- **WHAT IS NEEDED**
Please copy out each line of the listing that contains the word "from".

- **EXERCISE DATA**

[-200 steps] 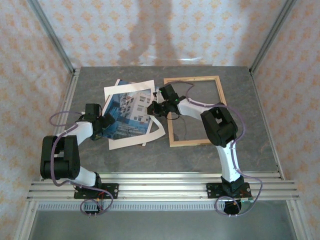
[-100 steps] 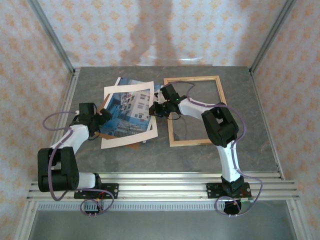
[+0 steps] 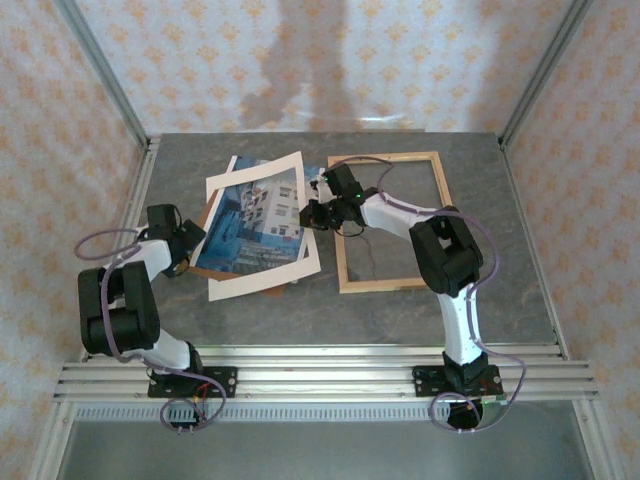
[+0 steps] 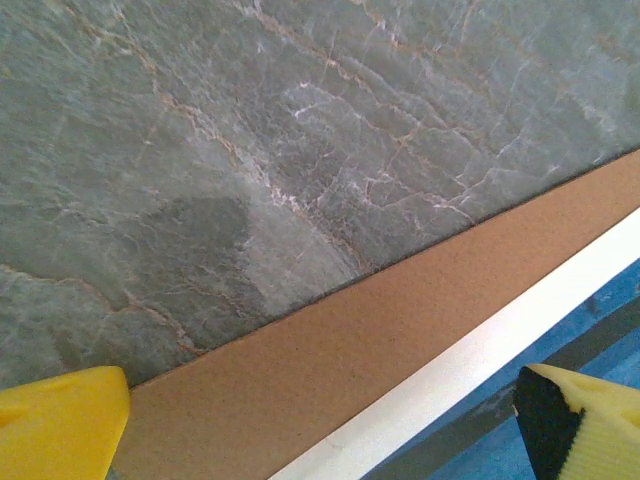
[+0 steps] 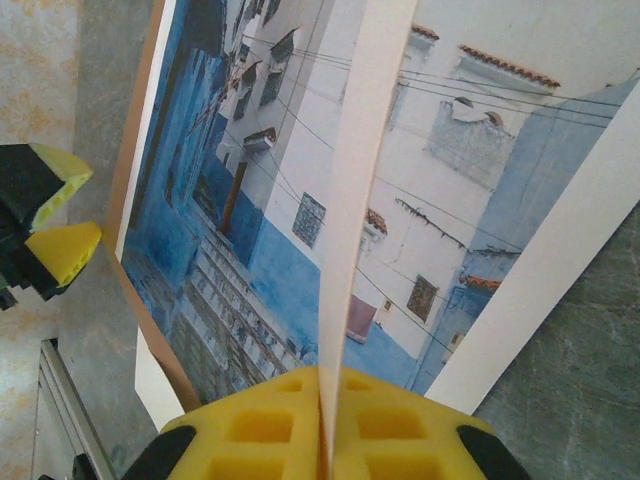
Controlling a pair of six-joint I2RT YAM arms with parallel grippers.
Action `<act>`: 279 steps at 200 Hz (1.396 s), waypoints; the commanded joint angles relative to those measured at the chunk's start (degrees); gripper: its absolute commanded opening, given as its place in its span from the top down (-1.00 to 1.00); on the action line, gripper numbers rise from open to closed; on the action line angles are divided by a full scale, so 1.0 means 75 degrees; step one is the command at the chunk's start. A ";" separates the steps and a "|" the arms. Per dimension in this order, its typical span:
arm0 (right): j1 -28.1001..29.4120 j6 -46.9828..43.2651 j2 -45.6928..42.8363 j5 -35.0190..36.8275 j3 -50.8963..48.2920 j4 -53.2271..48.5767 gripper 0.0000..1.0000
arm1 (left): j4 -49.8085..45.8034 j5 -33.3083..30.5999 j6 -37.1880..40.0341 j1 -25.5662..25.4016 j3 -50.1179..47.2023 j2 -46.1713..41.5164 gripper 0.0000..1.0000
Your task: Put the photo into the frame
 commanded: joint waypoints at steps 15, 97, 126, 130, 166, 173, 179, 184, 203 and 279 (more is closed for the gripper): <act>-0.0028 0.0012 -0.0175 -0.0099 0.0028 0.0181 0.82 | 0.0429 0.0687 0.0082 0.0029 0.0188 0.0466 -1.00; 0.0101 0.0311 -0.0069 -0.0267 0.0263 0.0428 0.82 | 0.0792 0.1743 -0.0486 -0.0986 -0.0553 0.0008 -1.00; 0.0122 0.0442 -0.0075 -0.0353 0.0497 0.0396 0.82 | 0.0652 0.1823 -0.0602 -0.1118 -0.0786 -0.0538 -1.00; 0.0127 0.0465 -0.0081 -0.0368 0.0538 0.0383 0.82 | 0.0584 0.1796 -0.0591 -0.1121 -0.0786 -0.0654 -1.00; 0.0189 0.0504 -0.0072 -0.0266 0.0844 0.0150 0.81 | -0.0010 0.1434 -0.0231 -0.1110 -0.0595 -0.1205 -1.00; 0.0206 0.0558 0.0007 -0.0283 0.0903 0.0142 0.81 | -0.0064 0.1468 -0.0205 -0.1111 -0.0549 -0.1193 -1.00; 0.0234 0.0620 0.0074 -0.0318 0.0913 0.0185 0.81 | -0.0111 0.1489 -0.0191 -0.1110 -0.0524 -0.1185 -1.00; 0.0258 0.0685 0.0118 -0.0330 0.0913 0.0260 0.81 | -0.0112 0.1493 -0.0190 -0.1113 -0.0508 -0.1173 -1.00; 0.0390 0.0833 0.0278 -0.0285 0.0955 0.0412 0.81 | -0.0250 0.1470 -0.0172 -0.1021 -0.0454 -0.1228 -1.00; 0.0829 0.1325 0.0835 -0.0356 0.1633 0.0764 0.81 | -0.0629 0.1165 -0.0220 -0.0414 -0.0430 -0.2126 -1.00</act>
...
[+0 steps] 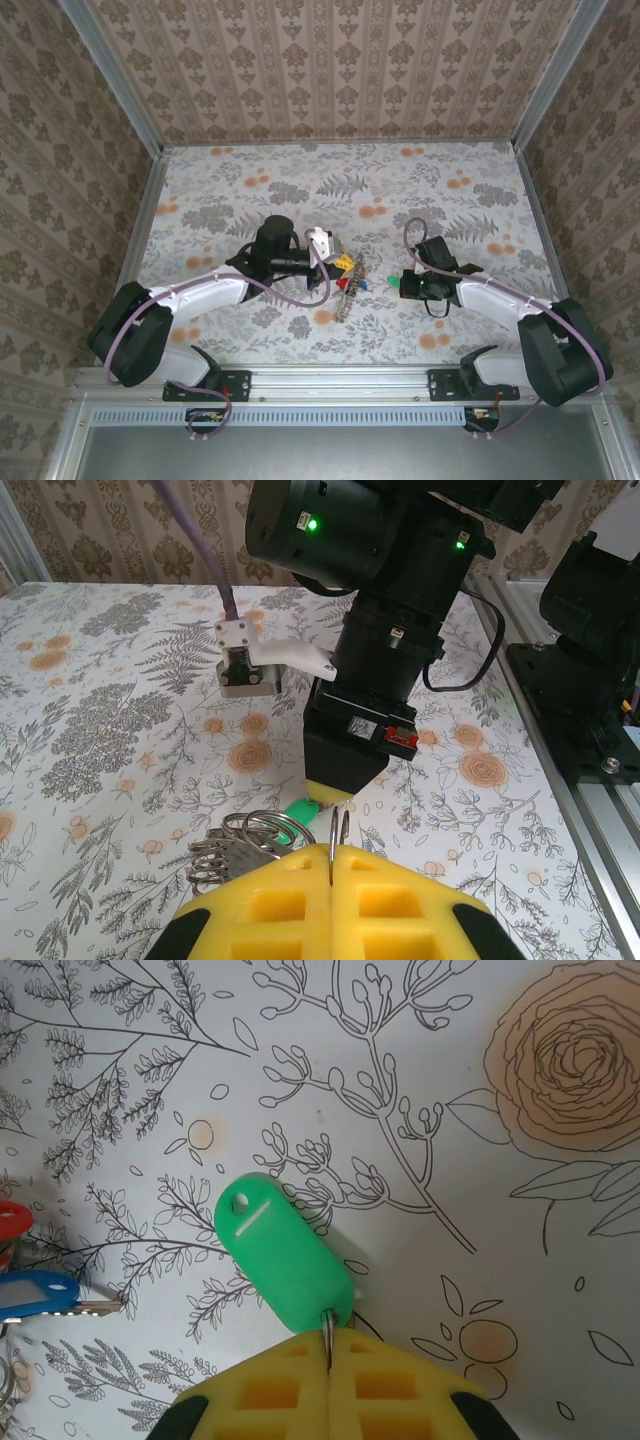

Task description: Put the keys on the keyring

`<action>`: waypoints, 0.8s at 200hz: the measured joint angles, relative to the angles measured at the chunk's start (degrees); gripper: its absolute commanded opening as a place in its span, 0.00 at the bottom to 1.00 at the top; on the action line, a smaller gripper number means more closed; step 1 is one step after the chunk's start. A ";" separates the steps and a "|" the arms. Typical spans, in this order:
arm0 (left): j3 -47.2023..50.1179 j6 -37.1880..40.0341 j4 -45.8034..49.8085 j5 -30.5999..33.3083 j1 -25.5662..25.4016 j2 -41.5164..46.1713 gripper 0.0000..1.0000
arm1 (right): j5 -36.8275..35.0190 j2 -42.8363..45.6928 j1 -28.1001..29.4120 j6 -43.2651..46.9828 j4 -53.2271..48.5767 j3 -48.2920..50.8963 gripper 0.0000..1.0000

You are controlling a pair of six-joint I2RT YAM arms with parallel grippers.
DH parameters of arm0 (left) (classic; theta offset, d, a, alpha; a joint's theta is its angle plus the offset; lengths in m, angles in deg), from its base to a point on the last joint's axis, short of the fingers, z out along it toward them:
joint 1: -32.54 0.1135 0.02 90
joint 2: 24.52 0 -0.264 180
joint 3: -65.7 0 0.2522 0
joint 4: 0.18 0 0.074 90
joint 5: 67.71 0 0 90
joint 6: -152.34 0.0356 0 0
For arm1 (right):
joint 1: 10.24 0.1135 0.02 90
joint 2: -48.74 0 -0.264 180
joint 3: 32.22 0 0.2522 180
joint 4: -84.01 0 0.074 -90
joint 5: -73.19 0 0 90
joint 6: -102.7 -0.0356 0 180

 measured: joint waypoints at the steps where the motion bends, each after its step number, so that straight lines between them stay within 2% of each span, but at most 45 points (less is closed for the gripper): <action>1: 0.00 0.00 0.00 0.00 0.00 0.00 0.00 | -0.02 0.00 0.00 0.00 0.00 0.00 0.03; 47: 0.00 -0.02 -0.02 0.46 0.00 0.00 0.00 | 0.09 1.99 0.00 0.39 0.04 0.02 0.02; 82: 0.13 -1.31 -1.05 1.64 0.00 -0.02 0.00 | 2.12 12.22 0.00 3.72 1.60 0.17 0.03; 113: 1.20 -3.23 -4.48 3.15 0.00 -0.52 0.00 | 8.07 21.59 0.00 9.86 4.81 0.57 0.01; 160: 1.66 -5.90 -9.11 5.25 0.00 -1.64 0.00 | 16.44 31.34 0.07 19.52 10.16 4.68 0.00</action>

- **FINAL ANSWER**
Action `<act>`: 279 steps at 200 Hz (1.396 s), waypoints; the commanded joint angles relative to those measured at the chunk's start (degrees); gripper: its absolute commanded opening, given as its place in its span from the top down (-1.00 to 1.00); on the action line, gripper numbers rise from open to closed; on the action line angles are divided by a full scale, so 1.0 means 75 degrees; step one is the command at the chunk's start. A ";" separates the steps and a "|" the arms. Per dimension in this order, its typical span:
DH parameters of arm0 (left) (classic; theta offset, d, a, alpha; a joint's theta is its angle plus the offset; lengths in m, angles in deg), from its base to a point on the last joint's axis, short of the fingers, z out along it toward them:

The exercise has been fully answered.